Duke took his knife out and began cutting into the ground, carving out a trench around the box.

Eventually he had carved it out enough on one side to be able to use the spade as a lever, and after much effort on he and Prudence's part, the earth finally gave up the box it had held onto for so long.

Duke set it outside the hole, and Prudence knelt down alongside it, once again taking her necklace in hand.

The strongbox appeared to be silver, and Duke recognized the pattern of the design as being identical to the smaller silver box and the larger one that had contained his father's weapons.

"This was crafted by my father," Prudence said.
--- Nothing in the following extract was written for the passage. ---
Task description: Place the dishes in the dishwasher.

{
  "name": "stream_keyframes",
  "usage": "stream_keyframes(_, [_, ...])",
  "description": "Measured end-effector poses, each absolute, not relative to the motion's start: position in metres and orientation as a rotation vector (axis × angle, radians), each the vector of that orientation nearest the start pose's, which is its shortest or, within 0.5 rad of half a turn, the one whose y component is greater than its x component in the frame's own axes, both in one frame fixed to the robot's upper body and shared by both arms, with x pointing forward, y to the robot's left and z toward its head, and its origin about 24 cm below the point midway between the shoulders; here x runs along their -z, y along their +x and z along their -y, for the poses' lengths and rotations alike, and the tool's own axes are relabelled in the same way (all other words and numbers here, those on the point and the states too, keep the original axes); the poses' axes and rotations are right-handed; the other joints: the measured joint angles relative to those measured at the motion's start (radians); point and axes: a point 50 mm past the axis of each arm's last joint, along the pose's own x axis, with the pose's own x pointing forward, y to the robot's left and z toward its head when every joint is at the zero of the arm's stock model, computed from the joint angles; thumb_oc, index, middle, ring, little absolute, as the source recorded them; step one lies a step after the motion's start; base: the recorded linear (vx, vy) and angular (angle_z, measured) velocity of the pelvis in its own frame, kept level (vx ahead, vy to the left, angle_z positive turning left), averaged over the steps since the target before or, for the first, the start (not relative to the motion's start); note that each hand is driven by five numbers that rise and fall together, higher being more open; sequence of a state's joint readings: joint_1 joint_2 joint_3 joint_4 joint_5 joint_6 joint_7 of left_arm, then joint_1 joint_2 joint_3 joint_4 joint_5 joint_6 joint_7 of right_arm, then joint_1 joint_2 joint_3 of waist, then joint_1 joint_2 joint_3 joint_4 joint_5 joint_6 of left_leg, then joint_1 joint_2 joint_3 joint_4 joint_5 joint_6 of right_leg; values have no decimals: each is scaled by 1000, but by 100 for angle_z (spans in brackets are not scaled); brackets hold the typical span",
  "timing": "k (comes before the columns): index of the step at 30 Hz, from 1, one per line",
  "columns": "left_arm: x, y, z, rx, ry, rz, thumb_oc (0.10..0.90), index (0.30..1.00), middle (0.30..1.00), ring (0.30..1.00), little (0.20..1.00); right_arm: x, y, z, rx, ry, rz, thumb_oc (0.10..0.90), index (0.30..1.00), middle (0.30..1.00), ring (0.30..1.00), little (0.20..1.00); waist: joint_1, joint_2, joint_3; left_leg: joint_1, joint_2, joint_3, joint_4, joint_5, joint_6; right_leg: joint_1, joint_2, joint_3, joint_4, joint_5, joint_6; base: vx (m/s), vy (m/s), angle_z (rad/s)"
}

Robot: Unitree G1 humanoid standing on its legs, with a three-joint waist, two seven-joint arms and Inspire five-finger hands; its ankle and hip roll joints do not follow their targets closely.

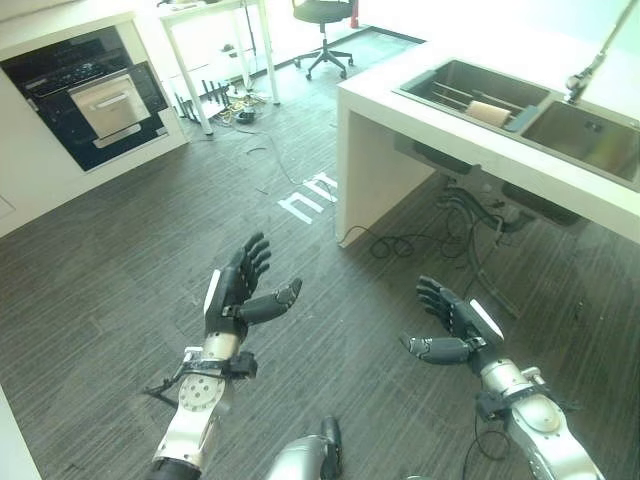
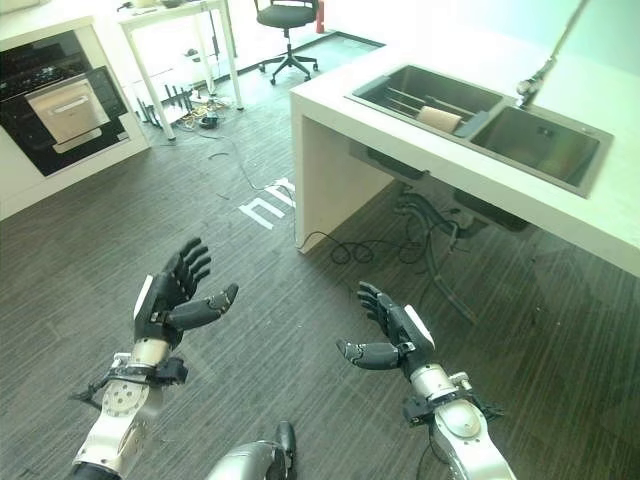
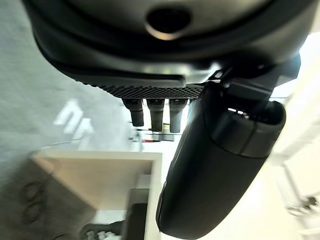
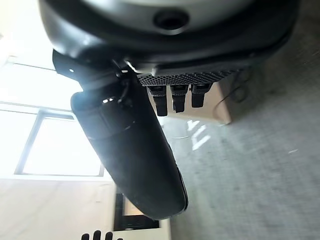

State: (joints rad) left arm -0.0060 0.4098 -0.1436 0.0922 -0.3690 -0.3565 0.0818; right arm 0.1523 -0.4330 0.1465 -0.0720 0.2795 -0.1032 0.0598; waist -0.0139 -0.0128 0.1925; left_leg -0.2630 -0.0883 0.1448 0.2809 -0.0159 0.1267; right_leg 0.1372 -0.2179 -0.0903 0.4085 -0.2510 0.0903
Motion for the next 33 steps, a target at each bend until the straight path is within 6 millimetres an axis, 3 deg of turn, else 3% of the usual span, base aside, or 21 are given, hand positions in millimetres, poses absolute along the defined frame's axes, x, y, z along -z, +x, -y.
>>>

She moved the clasp of her necklace, and a small key slid out from behind the skeletal carving on her pendant.

She moved the cover over the keyhole, and inserted the key into the lock, turning it effortlessly even after five centuries.

Inside, Duke saw several items; there was a book-shaped bundle wrapped in oilskin, and two conjoined small oval portraiture that he presumed to be Prue's children, judging by the way she held them in her hands, her eyes brimming with tears before she laid them tenderly back into the box.

There was a cloth-wrapped object in there as well, and this Prudence removed, untying the old leather that bound it, her eyes traveling up to where Audrey was watching her intently. She unfolded the cloth, revealing what looked to be a doll, but Duke had been around the Mik'Maq when he was growing up enough to know a totem object when he saw one.

Prudence took it in her hands, and showed it to Audrey, who merely watched, and Prue's face puzzled.

"Do you not recognize it?" she asked.

Audrey exhaled, exasperated.

"No, I don't," she snapped.

Prudence stood up, drawing closer to the cage with the totem doll, and faced it directly at Audrey.

Audrey felt a momentary flash of something.

It was something about the doll. She was in a wooden house, she and William, demanding the doll from Prudence, but she couldn't remember why. Before she even had to time to react, the memory was gone and Audrey gasped.

What is it and why is this thing so important? she thought. She looked back at Prudence, who was observing her closely, her eyes narrowed.

"You remembered," she said evenly. "I saw it in your eyes-you remembered, did you not-Mara."

Nathan felt cold fear clutch at his insides, because he'd seen it in Audrey's eyes too. Maybe Mara wasn't as dead as they thought after all.